- Born: 1981 (age 44–45) Gillingham, Kent, England
- Genres: Pop
- Occupation: Musician
- Instrument: Vocals
- Years active: 2001–2007
- Labels: EMI, Red Admiral, Coeur De Lion

= Rik Waller =

English singer (born 1981)

Richard "Rik" Waller (born 1981) is an English pop singer. After appearing as a contestant on the TV series Pop Idol, he had two UK top 40 hits with cover versions of "I Will Always Love You" and "(Something Inside) So Strong".

==Career==
===Pop Idol===
Waller was to be a finalist in the first series of the British ITV television series Pop Idol having initially made it into the last ten of the show, but then pulled out due to severe laryngitis, and his place was taken by Darius Danesh.

===EMI===
Following the show, Waller signed a recording contract with EMI in a deal worth approximately £400,000. His first single was a cover version of Dolly Parton's song "I Will Always Love You" which made No. 6 on the UK Singles Chart. He followed this up with another top 40 hit, recorded originally by Labi Siffre, "(Something Inside) So Strong". Both of these songs appear on Waller's album From Now....

===Red Admiral Records===
When he was dropped by EMI, Waller formed his own band to take his music out on the road. He then signed an album deal with Red Admiral Records. Two months into Waller's Beyond Reality Tour 2004, three concerts were cancelled due to poor ticket sales. Among them was a show at the Princess Theatre in Torquay, Devon, for which only two tickets were sold.

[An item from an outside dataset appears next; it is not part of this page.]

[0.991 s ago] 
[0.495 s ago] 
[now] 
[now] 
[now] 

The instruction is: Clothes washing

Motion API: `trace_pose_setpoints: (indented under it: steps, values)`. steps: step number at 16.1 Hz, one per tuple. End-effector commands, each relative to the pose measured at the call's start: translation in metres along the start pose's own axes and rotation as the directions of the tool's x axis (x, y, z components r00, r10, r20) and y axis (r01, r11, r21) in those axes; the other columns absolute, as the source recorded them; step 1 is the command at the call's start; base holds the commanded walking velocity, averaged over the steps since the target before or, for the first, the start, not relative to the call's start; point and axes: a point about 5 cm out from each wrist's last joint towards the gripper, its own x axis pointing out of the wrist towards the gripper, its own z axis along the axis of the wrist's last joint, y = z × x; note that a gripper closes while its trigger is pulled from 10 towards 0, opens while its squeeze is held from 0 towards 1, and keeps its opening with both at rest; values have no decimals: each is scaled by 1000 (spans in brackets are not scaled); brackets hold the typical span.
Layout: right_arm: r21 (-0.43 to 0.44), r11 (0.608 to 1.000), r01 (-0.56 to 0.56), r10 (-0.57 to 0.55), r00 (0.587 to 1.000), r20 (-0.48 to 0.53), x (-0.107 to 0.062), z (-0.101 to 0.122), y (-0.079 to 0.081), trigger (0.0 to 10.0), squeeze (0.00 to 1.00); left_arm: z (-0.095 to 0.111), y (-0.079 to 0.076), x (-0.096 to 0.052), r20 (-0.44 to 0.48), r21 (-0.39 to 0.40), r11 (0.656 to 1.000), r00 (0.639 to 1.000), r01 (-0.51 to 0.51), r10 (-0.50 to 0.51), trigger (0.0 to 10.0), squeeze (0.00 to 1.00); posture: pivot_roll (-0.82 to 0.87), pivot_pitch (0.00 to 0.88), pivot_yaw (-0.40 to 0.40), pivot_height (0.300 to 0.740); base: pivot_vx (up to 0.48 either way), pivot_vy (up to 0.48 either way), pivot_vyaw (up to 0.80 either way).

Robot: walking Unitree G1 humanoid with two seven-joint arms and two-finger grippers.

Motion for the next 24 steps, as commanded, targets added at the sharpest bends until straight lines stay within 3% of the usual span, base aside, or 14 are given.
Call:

His second album Innocence was released in September 2005. The band was subsequently renamed 'Rik Waller's Mighty Soul Band', and then renamed again to 'Rik Waller's Unfinished Business'.

===TV appearances===
Waller has appeared as himself on several TV shows. In 2002, he appeared on Celebrity Fit Club, but he was kicked off the show when he was caught binge eating.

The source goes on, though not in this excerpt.